Last year, the three largest US-listed pharmaceutical companies by revenues, Pfizer, Johnson & Johnson, and Merck, spent a combined $39.6 billion on R&D. That is, admittedly, a lot of money. But less than Medicare is currently paying on just ten drugs

While Big Pharma holds vast portfolios of existing patents for prescription drugs, the innovation pipeline for new drugs actually has very little to do with Big Pharma. In reality, public sources — especially the NIH — fund the basic research that makes scientific breakthroughs. Then small, boutique biotech and pharmaceutical firms take that publicly generated knowledge and do the final stages of research, like running clinical trials, that get the drugs to market. The share of small companies in the supply of new drugs is huge, and it’s still growing. Fully two-thirds of new drugs now come from these small companies, up from one-third twenty years ago. It is not the research labs of Pfizer that are developing new drugs.

[–] [email protected] 2 points 1 year ago (1 children)

The clinical trials are the most costly and most risky part of development.

[–] [email protected] -2 points 1 year ago (1 children)
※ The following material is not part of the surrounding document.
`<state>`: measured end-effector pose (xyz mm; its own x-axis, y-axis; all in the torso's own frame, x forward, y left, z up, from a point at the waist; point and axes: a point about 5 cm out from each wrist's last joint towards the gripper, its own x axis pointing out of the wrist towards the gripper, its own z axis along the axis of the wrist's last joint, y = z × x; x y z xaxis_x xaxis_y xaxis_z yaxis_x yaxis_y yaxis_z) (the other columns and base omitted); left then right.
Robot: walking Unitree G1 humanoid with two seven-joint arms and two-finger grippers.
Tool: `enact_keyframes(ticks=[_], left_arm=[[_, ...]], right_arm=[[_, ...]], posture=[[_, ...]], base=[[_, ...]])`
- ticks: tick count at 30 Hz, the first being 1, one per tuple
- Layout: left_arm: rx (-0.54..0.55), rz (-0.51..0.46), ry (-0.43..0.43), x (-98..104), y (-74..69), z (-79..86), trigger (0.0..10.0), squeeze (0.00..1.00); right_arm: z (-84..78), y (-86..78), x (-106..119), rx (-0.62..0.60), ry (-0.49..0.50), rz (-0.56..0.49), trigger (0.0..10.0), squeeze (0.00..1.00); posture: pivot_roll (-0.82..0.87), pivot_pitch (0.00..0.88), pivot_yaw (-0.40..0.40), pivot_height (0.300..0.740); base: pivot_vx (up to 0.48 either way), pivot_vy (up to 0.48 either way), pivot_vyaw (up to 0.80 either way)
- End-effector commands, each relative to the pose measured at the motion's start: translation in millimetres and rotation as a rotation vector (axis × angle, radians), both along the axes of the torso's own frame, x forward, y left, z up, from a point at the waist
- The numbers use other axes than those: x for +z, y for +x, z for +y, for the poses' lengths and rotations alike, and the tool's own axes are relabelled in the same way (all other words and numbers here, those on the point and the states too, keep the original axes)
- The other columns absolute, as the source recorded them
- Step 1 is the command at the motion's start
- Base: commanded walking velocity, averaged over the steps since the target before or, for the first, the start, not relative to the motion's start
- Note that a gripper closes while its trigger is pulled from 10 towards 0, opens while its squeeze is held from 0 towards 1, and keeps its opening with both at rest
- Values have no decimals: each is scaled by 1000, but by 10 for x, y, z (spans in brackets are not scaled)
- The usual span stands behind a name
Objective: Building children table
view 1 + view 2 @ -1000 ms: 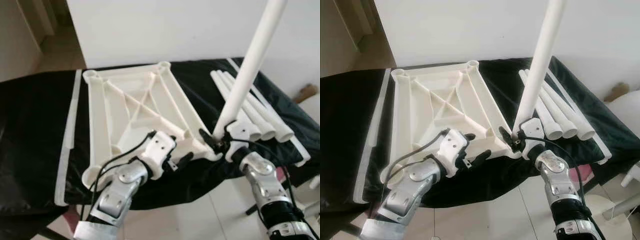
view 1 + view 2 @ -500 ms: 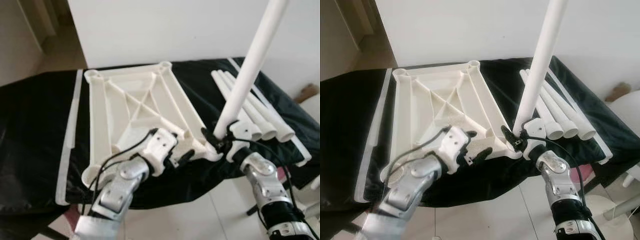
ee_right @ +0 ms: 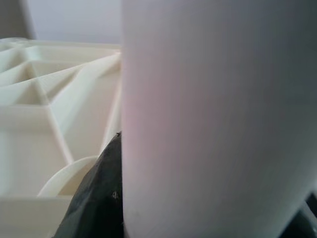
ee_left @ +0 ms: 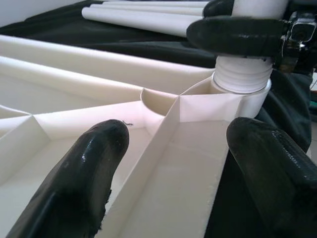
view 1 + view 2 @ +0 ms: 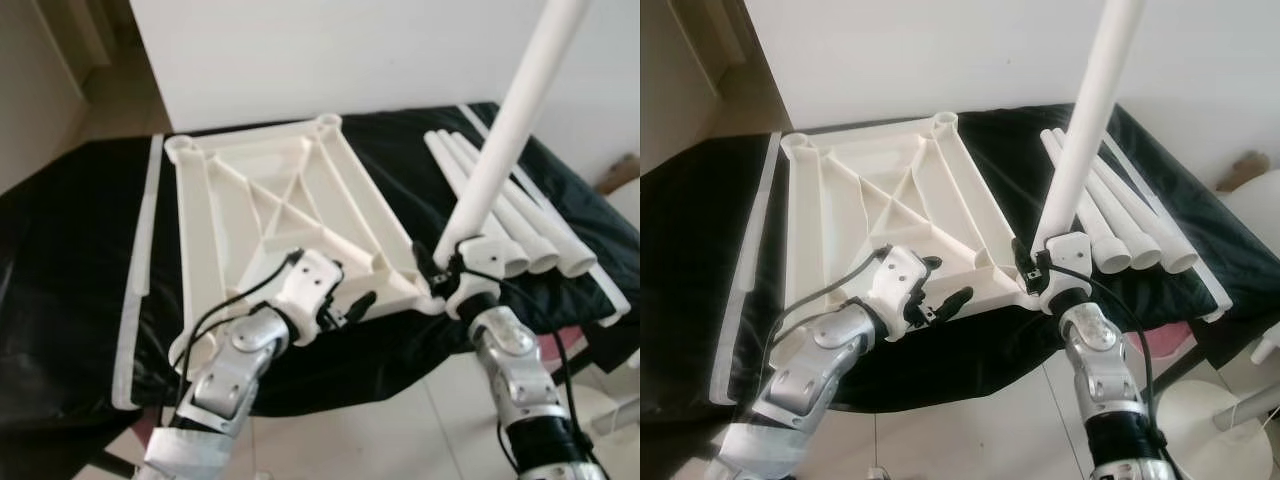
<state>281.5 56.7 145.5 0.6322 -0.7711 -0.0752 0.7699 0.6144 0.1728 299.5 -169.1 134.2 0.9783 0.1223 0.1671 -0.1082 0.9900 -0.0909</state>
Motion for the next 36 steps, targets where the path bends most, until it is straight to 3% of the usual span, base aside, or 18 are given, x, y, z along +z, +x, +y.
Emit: enact_keyframes(ticks=[1,6,10,24,25,29,36], left_arm=[[81,18,17,-46,66,65,10000,0],[99,41,-14,-19,107,71,10000,0],[81,87,-72,-18,92,61,10000,0],[19,185,-172,-34,-9,-13,10000,0],[17,183,-169,-33,-11,-16,10000,0],[-7,136,-151,0,-32,-14,10000,0],[-89,134,-178,52,-125,-41,10000,0]], right_arm=[[-131,-93,-197,-166,13,87,10000,0],[41,-173,-249,-283,64,137,10000,0],[151,-206,-245,-267,88,141,10000,0],[199,-195,-157,-222,104,110,10000,24],[203,-184,-133,-210,102,101,10000,1000],[184,-139,-48,-149,99,62,10000,1000],[72,-103,28,-15,74,33,10000,1000]], posture=[[-16,90,7,740],[-13,81,6,740],[-6,69,18,740],[22,34,3,740],[25,25,-1,740],[27,12,-9,740],[30,0,-17,740]], base=[[0,0,0],[0,0,0],[0,0,0],[0,0,0],[0,0,0],[0,0,0],[0,0,0]])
From the passage I already quoted:

In reality, public sources — especially the NIH — fund the basic research that makes scientific breakthroughs. Then small, boutique biotech and pharmaceutical firms take that publicly generated knowledge and do the final stages of research, like running clinical trials, that get the drugs to market.

[–] [email protected] 4 points 1 year ago* (last edited 1 year ago) (1 children)

That is not true. Small biotech usually cannot effort late stage development. They either just get buyed by big pharma. Or they licence the lead compound to big pharma and get royalties. Very few exemptions to this.

Edit: the link you provide cites this FT article as a source for this claim. However the article is about M&A and supports my point.

[–] [email protected] 0 points 1 year ago (1 children)

I'll assume you know more about this than I do despite the lack of any citation.

I refuse to believe there's an ethically acceptable business justification for this ridiculous markup.

The entire healthcare industry in the US is built on a foundation of corporate greed. This is just one obvious example.

[–] [email protected] 1 points 1 year ago

At least they loose exclusivity after 15 -20 years and generics are usually much cheaper.